I draw a parallel to our media industry in danger of collapsing under its own girth. Later in the book, I talk about marketer lethargy, inertia and inactivity with a very direct call-to-action: Hey fatso, time to hit the gym!
It’s a bit of tough love connected to our industry’s own epidemic, namely the inability to break bad habits, get out of our own way and make a change.
Sadly, our go-to solution for weight loss is often the one involving the least physical work. Bariatric surgery and gastric bypass are two procedures which (don’t get me wrong) are not “easy” choices, but at the same time are also not the equivalent of six to 12 months of sustained diet and exercise.
Perhaps the problem is the environment in which we live and operate. I come into contact with too many marketers who absolutely want to make the change, but they just don’t have the strength to take on the slow-moving, political, resistant-to-change machine they operate in.
Blame it on television -- like the glamorized appeal of reality television. So much so that my 6-year old recently said on vacation, “I’m just going to eat as much junk food as I want, because when I’m older I can go on ‘The Biggest Loser’!” Time for a change at home, I think! “The Biggest Loser” is dealing with its own controversy right now with the whopping 155-pound weight loss of its champion, Rachel Frederickson, who went from morbidly obese to underweight.
If we learn anything from the show, it’s that there is a considerable amount of emotional baggage factored into the equation. No one wants to be grossly overweight. No one wants to be unhealthy. No one wants to be unhappy. And yet more and more Americans are putting on weight every day.
The same could be said for brand marketers who know inherently that they need to change (rational, head, logic) but for some reason, are unable to make the commitment (irrational, heart, emotion) to change.

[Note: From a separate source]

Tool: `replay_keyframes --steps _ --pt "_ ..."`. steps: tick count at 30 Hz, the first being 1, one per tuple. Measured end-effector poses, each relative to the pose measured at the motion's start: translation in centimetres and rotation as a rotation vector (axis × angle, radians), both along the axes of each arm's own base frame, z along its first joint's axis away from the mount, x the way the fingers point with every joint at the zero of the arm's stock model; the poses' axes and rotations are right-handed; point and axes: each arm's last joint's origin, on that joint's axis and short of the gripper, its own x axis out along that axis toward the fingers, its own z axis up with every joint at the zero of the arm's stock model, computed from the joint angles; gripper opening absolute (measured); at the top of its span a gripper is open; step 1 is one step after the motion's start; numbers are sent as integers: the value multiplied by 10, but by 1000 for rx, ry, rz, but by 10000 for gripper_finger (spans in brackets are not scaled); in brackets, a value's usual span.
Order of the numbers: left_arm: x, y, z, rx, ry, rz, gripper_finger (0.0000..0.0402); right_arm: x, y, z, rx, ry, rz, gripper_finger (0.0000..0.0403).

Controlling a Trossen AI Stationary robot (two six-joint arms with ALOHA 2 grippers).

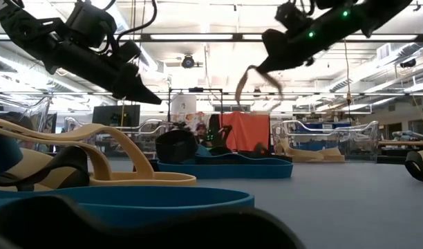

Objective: Sort rubber bands into baskets
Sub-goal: Put the yellow rubber band into the top right transparent bin

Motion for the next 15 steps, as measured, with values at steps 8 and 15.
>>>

Or those marketers who feel the pain, the pressure, the urgency and the intensity to implement drastic and dramatic change -- but, when faced with signing off on a program that could conceivably deliver sweeping change, get cold feet and revert to the aforementioned tests and experiments.

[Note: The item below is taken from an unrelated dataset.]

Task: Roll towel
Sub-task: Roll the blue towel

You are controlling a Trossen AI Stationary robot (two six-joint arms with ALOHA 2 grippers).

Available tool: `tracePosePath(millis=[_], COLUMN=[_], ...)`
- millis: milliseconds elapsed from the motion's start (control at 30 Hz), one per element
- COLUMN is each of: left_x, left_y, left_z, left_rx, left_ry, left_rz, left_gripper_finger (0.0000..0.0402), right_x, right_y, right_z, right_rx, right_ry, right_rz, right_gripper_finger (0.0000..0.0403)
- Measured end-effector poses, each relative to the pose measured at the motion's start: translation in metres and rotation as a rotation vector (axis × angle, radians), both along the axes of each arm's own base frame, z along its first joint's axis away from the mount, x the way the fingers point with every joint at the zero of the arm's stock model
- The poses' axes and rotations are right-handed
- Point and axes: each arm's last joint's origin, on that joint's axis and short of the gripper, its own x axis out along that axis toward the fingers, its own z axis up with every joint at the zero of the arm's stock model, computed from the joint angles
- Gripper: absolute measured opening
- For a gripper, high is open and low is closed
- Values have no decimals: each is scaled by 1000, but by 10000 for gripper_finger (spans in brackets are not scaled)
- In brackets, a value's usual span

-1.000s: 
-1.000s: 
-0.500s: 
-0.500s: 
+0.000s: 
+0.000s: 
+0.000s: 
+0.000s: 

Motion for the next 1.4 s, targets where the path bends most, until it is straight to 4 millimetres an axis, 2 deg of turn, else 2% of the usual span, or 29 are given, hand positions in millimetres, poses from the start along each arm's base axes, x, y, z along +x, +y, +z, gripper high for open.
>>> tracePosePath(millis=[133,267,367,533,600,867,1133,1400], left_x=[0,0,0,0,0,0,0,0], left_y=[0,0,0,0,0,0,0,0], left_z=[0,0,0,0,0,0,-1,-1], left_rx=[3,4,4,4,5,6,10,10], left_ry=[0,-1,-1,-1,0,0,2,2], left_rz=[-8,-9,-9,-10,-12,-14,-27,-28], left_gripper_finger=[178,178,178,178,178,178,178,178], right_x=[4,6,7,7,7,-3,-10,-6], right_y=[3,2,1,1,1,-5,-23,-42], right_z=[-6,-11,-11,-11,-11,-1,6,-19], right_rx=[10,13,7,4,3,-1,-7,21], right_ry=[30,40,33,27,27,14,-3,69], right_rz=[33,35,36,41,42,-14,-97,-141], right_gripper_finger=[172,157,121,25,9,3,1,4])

The compromise is to invest in “small change” -- whether a series of pilot programs, tests, experiments or just a cultural commitment to adopt a more lean-forward, risk-inclined approach -- or “big change.”.

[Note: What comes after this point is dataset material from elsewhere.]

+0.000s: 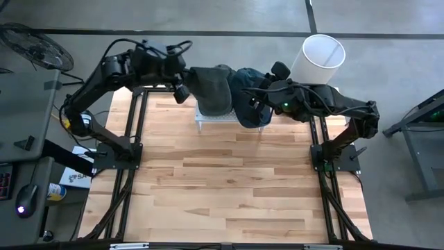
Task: Pick & Place hat
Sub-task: Stack the dark green cap on the dark green cap on the shelf
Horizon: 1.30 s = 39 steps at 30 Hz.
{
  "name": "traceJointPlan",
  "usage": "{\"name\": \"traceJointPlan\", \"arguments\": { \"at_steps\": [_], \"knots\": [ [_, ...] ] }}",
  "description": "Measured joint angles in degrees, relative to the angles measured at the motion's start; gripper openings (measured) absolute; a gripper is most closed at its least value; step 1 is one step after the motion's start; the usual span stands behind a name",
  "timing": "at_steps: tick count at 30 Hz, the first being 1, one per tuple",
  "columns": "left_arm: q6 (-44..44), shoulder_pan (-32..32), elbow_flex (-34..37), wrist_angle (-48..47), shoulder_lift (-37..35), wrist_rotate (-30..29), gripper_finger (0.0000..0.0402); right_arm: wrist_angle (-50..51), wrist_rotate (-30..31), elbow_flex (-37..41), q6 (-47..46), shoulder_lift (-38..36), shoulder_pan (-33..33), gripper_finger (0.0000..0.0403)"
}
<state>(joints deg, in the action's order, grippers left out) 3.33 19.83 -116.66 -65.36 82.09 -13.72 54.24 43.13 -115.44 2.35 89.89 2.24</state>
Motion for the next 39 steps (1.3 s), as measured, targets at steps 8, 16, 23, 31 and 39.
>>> {"name": "traceJointPlan", "arguments": {
  "at_steps": [8,16,23,31,39],
  "knots": [
    [-2.08,4.32,0.02,-1.92,2.18,7.18,0.0,0.02,0.42,0.0,-0.43,0.0,0.0,0.0172],
    [-0.22,8.43,0.05,-2.33,4.25,12.14,0.0,0.02,0.28,0.0,-0.44,0.02,0.0,0.0172],
    [2.25,10.58,0.05,-0.34,6.22,12.64,0.0,0.02,0.44,0.0,-0.44,0.02,0.0,0.0172],
    [4.2,11.6,0.05,2.33,8.8,13.01,0.0,0.0,0.55,0.0,-0.44,0.02,0.0,0.0172],
    [5.23,11.79,0.07,2.49,12.27,12.78,0.0,-0.04,2.28,0.0,-2.26,0.02,-0.05,0.0172]
  ]
}}
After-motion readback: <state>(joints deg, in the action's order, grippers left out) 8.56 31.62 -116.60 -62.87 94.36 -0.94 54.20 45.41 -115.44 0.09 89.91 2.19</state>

Weight loss is all about hard work and dedication. No pain. No gain.
Weight loss is all about slow and steady wins the race. It’s all about “winning the hour” or “winning the day” (phrases Nike uses with its Fuelband). It’s all about incremental -- almost unnoticeable -- daily weight loss, which one day “tips” and amazes all and sundry. Weight gain is the same.
As the saying goes, “when the pain of not changing is greater than the pain of changing, that’s when change happens.” Why does it have to come to that? Why do your pants need to split in order to make the change? Why does your frog have to croak in its boiling water in order to recognize the party is over? Why do you need to be restructured for the umpteenth time in order to course-correct?
A healthy and happy brand (like a person) is lean.
A healthy and happy brand (like a person) is active.
A health and happy brand (like a person) is spontaneous.
Isn’t it time to make the leap (of faith) from intent to action and, once and for all, shed that puppy fat in search of a new and improved you -- er, brand?